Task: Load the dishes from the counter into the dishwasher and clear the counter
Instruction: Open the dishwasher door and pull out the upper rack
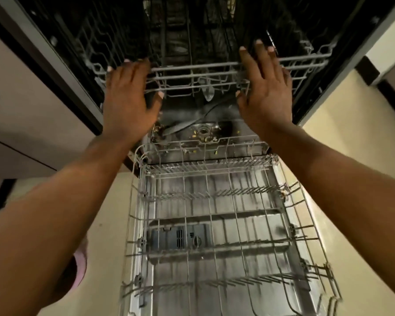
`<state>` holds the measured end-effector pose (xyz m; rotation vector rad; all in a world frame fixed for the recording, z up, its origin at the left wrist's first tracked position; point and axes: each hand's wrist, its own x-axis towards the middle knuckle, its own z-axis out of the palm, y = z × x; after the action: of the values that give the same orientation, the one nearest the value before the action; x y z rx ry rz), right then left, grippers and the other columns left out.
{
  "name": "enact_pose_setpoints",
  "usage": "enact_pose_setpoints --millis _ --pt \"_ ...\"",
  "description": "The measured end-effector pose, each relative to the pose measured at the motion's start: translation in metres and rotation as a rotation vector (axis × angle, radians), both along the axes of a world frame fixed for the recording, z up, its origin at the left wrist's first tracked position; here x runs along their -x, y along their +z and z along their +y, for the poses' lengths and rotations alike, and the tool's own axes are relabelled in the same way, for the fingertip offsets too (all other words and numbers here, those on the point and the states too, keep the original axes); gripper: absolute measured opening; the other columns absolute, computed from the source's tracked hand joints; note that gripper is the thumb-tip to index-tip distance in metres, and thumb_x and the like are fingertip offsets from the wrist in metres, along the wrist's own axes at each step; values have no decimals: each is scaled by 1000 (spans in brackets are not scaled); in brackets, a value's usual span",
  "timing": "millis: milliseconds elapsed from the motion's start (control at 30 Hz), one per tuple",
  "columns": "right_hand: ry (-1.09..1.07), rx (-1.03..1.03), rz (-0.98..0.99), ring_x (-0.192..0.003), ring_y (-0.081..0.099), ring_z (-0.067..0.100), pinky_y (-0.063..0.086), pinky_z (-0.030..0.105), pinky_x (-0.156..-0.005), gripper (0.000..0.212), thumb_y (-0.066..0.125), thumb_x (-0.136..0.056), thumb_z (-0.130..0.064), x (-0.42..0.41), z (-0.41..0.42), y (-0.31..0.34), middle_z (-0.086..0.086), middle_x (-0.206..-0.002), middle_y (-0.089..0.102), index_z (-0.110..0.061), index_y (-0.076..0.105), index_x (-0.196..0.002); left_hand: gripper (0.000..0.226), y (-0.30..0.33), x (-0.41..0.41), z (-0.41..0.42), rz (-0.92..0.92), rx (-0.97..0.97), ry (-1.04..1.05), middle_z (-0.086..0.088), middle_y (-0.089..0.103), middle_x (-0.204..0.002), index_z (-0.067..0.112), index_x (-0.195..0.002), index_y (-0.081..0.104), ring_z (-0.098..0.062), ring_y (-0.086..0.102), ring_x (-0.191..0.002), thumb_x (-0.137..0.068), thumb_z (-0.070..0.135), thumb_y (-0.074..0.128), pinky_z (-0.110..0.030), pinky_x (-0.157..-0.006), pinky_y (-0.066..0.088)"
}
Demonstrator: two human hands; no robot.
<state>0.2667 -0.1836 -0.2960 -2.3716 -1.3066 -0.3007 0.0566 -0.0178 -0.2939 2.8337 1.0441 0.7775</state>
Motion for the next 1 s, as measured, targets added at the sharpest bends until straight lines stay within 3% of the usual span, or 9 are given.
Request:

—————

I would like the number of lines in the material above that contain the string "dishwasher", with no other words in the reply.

2